A TED Talk Review

Berfin Özacar
3 min readApr 13, 2021

Elizabeth Loftus | How Reliable Is Your Memory?

In Elizabeth Loftus’ TED Talk: “How Reliable Is Your Memory?” that uploaded in June 2013, she mentiones about false memories and the difficulty of distinguishing them from true memories.

Elizabeth Loftus begins her speech with Steve Titus, who was accused of rape despite having nothing to do with the incident. Steve Titus is a 31-year-old restaurant manager and his life changes when the police stop them on his way back from dinner with his fiancée. When the raped woman sees Titus, she thinks he looks like a rapist, but on the day of the court, the woman states that she is sure that Titus is a rapist, and Titus is sent to prison. Titus then reaches the local newspaper and finds an investigative journalist. As a result of his investigations, the journalist finds the real criminal who previously had a criminal record for raping 50 people. After a year in prison, Titus is acquitted and returns to his life. However, his life has changed. Titus has lost his fiancée, job and savings and decided to file lawsuit against those who caused this situation. A few days before the day of the trial, Titus died one morning at the age of 35 due to a stress-induced heart attack. Loftus also states that hundreds of innocent people, such as Steve Titus, were accused and sent to prison.
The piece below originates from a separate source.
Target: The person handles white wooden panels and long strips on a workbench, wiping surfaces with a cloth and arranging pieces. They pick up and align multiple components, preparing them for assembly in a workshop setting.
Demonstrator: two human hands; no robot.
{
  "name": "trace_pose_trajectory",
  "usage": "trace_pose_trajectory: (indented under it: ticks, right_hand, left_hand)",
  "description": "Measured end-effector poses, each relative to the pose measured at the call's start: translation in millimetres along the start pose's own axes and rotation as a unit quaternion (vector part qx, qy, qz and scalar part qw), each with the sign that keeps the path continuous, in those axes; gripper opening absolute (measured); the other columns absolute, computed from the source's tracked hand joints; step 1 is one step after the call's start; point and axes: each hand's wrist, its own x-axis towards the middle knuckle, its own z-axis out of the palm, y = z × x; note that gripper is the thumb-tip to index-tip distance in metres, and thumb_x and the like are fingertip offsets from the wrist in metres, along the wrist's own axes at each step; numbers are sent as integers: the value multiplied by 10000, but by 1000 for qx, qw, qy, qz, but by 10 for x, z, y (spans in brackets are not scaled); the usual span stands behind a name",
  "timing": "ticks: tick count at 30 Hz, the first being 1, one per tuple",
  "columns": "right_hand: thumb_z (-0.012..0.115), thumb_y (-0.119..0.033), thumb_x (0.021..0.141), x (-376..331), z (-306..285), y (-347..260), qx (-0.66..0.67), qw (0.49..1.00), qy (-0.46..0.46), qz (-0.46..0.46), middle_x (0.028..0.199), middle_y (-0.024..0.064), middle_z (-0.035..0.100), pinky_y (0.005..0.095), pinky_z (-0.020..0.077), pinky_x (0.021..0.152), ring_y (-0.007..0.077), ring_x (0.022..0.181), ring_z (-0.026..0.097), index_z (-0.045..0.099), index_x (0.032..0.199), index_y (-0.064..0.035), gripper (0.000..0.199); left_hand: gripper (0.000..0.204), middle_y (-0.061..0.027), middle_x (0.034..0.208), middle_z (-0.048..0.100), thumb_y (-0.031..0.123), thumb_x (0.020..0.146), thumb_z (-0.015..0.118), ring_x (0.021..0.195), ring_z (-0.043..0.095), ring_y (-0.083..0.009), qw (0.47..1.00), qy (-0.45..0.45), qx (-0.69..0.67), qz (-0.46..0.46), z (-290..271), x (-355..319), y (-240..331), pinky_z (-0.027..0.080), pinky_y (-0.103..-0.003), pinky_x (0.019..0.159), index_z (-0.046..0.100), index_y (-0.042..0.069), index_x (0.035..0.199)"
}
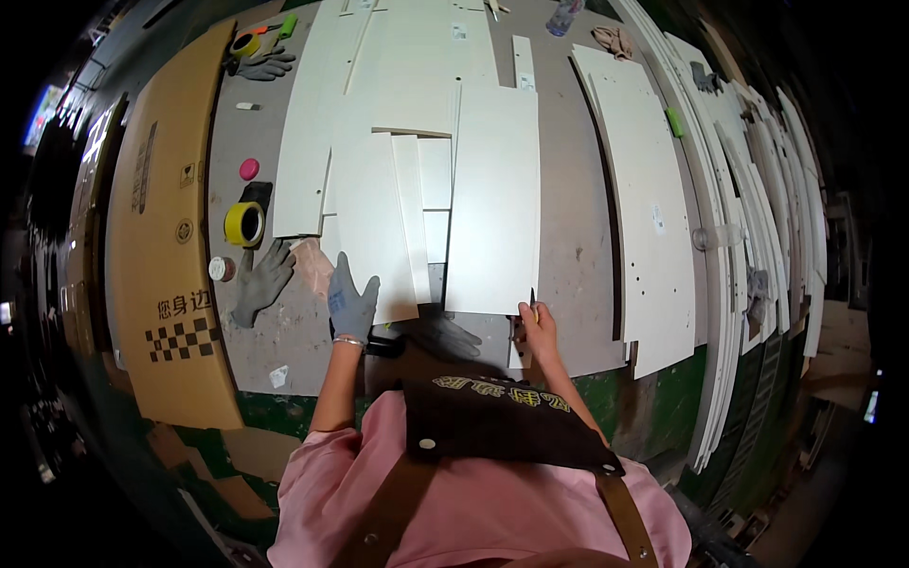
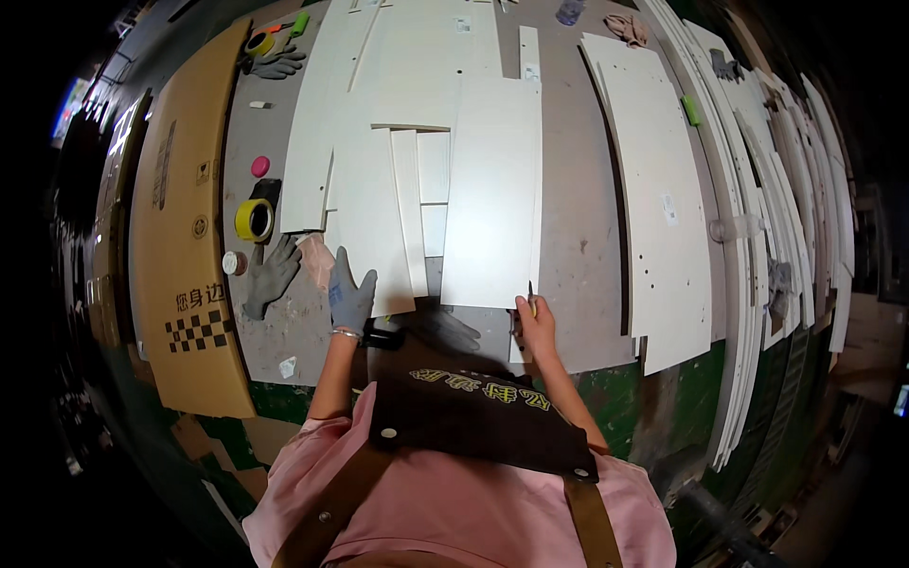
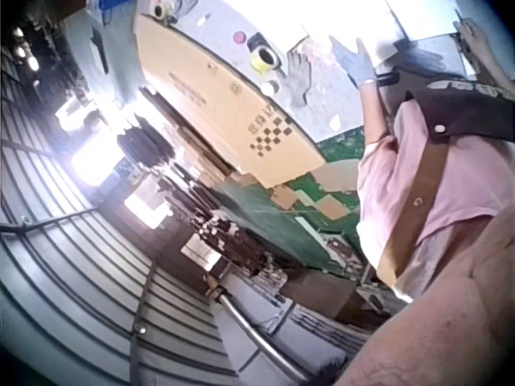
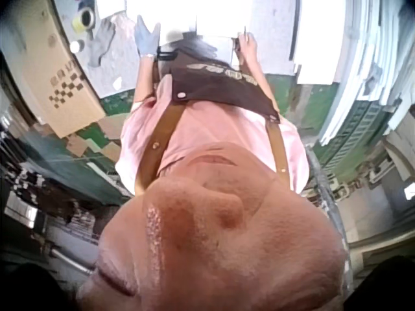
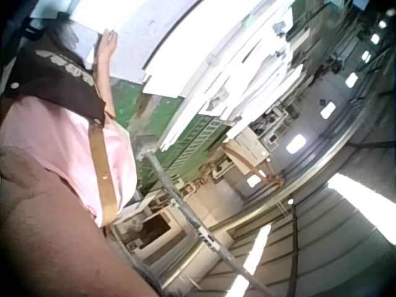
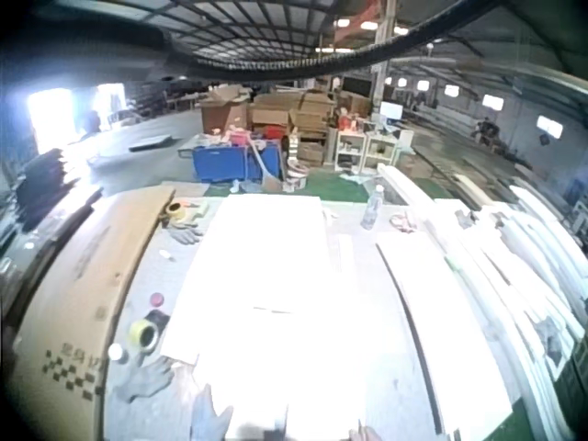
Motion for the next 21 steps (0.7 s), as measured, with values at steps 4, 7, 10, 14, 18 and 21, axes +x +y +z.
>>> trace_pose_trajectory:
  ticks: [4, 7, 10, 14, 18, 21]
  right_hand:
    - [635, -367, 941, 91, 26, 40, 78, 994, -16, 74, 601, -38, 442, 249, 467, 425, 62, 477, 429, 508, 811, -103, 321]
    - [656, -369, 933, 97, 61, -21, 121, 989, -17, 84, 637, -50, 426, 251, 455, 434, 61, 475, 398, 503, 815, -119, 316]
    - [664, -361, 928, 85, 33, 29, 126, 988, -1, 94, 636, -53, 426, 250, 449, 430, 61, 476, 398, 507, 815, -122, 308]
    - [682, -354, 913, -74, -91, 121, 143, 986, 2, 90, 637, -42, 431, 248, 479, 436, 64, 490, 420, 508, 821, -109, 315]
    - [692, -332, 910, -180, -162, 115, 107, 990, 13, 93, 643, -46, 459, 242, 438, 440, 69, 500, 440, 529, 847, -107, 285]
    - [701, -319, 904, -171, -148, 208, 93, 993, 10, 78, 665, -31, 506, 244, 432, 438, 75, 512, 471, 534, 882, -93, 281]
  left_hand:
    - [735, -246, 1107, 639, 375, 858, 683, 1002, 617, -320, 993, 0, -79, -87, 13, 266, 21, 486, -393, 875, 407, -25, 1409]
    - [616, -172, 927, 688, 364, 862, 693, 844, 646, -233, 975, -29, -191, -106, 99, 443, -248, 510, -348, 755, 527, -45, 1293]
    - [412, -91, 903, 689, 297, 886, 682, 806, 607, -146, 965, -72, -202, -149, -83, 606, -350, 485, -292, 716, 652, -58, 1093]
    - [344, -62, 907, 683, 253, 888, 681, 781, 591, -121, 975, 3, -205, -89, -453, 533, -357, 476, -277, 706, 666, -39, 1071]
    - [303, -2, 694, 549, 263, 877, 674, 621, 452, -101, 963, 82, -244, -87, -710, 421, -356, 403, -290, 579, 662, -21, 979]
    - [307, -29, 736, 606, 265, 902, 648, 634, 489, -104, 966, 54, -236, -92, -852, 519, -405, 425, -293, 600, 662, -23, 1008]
False memory refers to memories that people recall incorrectly or that are remembered differently from what actually happened. Elizabeth Loftus is a memory-manupilation expert working on false memory. Loftus states that memory is reconstructive and that both you and others can change your memory. She started research in this area in the 1970s and achieved the results she expected. The main conclusion that Loftus reached is that misinformations conveyed to people on a subject they may have experienced can distort, contaminate or change their memories. She also emphasizes that “Misinformation is everywhere”.

In the 1990’s, Loftus began to investigate whether some special psychotherapy methods such as imagination, dream interpretatiton, hypnosis and exposure to false information create unexpected memories. For this, Loftus tried to impose false memories on people by using the suggestion, which is a method of psychotherapy. She tried to plant some false memories such as being lost and terrified at the mall as a child, or the lifeguard saving themselves when they were about to drown. While Loftus argues that she could achieve success in her studies by presenting statistics, she also mentions the criticisms against her studies and the psychotherapists’ threats against her.

Loftus began to investigate whether these memories that can be planted in people’s minds affect people’s thoughts and behaviors. She emphasizes that as a result of her work, false memories can be planted and these memories can influence behavior. In addition, she notes that false memories are not always bad or negative.

At the end of her talk, Loftus mentiones about the difficulty of distinguishing true memories from false memories reliably. Just because someone is so confident in telling you something, adding a lot of details while telling you, or adding his/her feelings to it, doesn’t mean that it really happened.

“We should all keep in mind that memory, like liberty, is a fragile thing.”